The District maintains that the trial court properly denied the ex parte application
for a continuance of the merits hearing because Steinbruner’s argument regarding her
need for additional discovery was based on her attempt to obtain documents from the
State Department of Water Resources, which she may not receive or may not be relevant.
We determine that Steinbruner has not met her burden to demonstrate prejudice
due to the trial court’s denial of her ex parte application for a continuance of the merits
19
hearing. (See Freeman, supra, 192 Cal.App.4th at pp. 527-528.) Steinbruner primarily
argues that a continuance was necessary to allow her time to obtain documents from the
Department of Water Resources to support the allegations in her proposed second
amended writ petition. However, as we have discussed, the trial court did not err in
denying Steinbruner’s motion for leave to amend the first amended writ petition.
Consequently, the issue of whether the trial court abused its discretion in denying the ex
parte application for a continuance of the merits hearing is moot.

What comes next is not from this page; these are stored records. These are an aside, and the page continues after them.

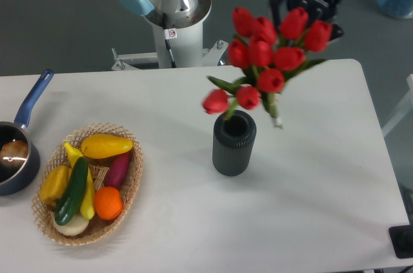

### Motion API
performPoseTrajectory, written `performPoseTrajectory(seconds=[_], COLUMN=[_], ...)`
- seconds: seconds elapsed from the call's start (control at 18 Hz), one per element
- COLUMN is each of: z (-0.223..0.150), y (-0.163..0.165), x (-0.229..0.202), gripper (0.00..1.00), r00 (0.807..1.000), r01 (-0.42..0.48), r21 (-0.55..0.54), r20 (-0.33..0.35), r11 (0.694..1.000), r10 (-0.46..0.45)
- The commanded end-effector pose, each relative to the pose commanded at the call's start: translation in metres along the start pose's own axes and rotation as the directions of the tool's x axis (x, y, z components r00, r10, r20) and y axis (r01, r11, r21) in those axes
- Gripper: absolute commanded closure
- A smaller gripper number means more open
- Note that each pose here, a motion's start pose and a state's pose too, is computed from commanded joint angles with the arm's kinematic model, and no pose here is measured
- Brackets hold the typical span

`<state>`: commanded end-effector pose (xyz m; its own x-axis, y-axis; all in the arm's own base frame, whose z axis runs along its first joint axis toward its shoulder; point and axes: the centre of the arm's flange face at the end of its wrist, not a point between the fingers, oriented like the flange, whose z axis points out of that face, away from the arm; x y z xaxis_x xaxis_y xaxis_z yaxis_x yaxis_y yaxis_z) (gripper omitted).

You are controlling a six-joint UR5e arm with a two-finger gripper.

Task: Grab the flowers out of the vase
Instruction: 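Carry the tulips away from the vase and lower them toward the table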

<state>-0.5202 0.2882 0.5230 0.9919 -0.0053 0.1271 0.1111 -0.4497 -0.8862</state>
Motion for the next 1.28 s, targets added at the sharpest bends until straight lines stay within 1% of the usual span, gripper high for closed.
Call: performPoseTrajectory(seconds=[0.17, 0.28, 0.33, 0.44, 0.56, 0.61, 0.72, 0.78, 0.83, 0.94, 1.0, 1.06, 1.11, 1.17, 1.22, 1.28], z=[0.011, 0.032, 0.043, 0.058, 0.078, 0.09, 0.109, 0.122, 0.129, 0.136, 0.138, 0.138, 0.14, 0.15, 0.157, 0.159], y=[0.014, 0.025, 0.027, 0.028, 0.024, 0.026, 0.034, 0.035, 0.036, 0.042, 0.045, 0.046, 0.048, 0.047, 0.046, 0.048], x=[-0.03, -0.043, -0.045, -0.044, -0.04, -0.041, -0.045, -0.047, -0.051, -0.06, -0.063, -0.065, -0.066, -0.063, -0.061, -0.062], gripper=[1.0, 1.0, 1.0, 1.0, 1.0, 1.0, 1.0, 1.0, 1.0, 1.0, 1.0, 1.0, 1.0, 1.0, 1.0, 1.0], r00=[0.999, 0.996, 0.993, 0.98, 0.967, 0.964, 0.957, 0.954, 0.952, 0.955, 0.956, 0.956, 0.953, 0.948, 0.946, 0.946], r01=[-0.023, -0.073, -0.106, -0.161, -0.214, -0.221, -0.233, -0.243, -0.246, -0.242, -0.236, -0.225, -0.221, -0.231, -0.238, -0.237], r21=[-0.092, -0.162, -0.206, -0.324, -0.422, -0.467, -0.561, -0.588, -0.601, -0.609, -0.621, -0.649, -0.687, -0.713, -0.726, -0.728], r20=[0.02, 0.029, 0.036, 0.06, 0.04, 0.028, 0.012, 0.0, -0.005, -0.01, -0.009, -0.002, -0.001, -0.012, -0.021, -0.024], r11=[0.996, 0.984, 0.973, 0.932, 0.881, 0.856, 0.795, 0.772, 0.76, 0.755, 0.747, 0.727, 0.692, 0.662, 0.646, 0.643], r10=[0.025, 0.079, 0.115, 0.19, 0.253, 0.265, 0.289, 0.301, 0.305, 0.297, 0.294, 0.294, 0.304, 0.318, 0.325, 0.322])
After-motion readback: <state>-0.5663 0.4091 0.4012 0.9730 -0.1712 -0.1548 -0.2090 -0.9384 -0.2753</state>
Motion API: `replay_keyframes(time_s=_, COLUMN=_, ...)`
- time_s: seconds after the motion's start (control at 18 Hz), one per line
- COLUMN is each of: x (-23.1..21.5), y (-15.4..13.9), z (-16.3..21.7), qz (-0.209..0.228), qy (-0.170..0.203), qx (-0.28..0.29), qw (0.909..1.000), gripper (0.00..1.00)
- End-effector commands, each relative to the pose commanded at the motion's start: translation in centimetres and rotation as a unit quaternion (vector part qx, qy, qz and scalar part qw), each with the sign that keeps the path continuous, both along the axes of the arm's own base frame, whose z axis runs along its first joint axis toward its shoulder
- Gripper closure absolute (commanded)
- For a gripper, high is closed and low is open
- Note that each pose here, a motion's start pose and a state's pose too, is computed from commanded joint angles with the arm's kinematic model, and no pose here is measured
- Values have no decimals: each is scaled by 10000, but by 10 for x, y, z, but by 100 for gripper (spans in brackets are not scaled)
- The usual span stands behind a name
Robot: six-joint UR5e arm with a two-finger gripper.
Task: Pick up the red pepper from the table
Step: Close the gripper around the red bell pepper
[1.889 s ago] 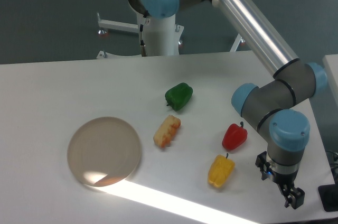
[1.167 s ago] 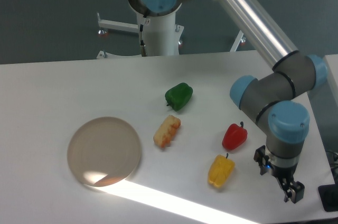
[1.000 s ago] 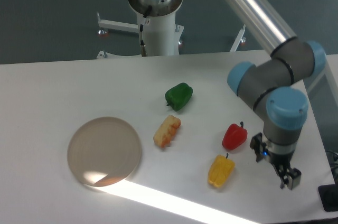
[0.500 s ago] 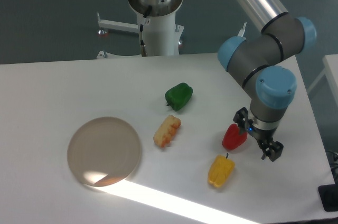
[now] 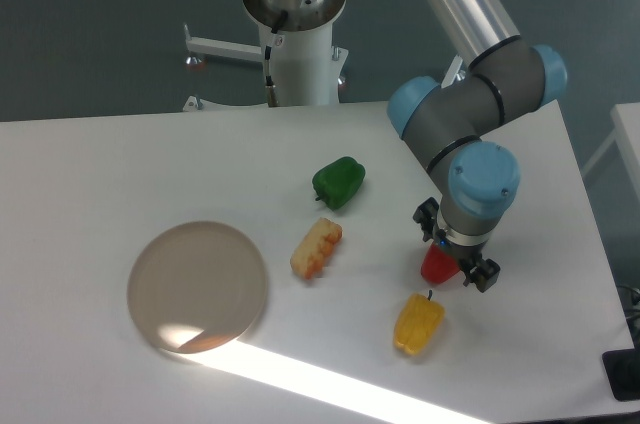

5. Order Denying Request for Judicial Notice
In her opening brief, Steinbruner requests this court to review the trial court’s
order denying her request for judicial notice because admission of the documents for
which she sought judicial notice would have changed the outcome of the hearing on the
merits of her writ petition. In particular, Steinbruner asserts that trial court should have
taken judicial notice of the document concerning “County Growth Goals for 2020,
wherein it is stated that lack of water supply has limited development in Santa Cruz
County.”
The District argues that the trial court did not abuse its discretion in denying the
request for judicial notice for several reasons, including insufficient notice, improperly
seeking judicial notice of extra-record evidence, failing to comply with the California
Rules of Court, rules 3.1306 and 2.117, and improperly seeking judicial notice of the
truth of the matters contained in the exhibits.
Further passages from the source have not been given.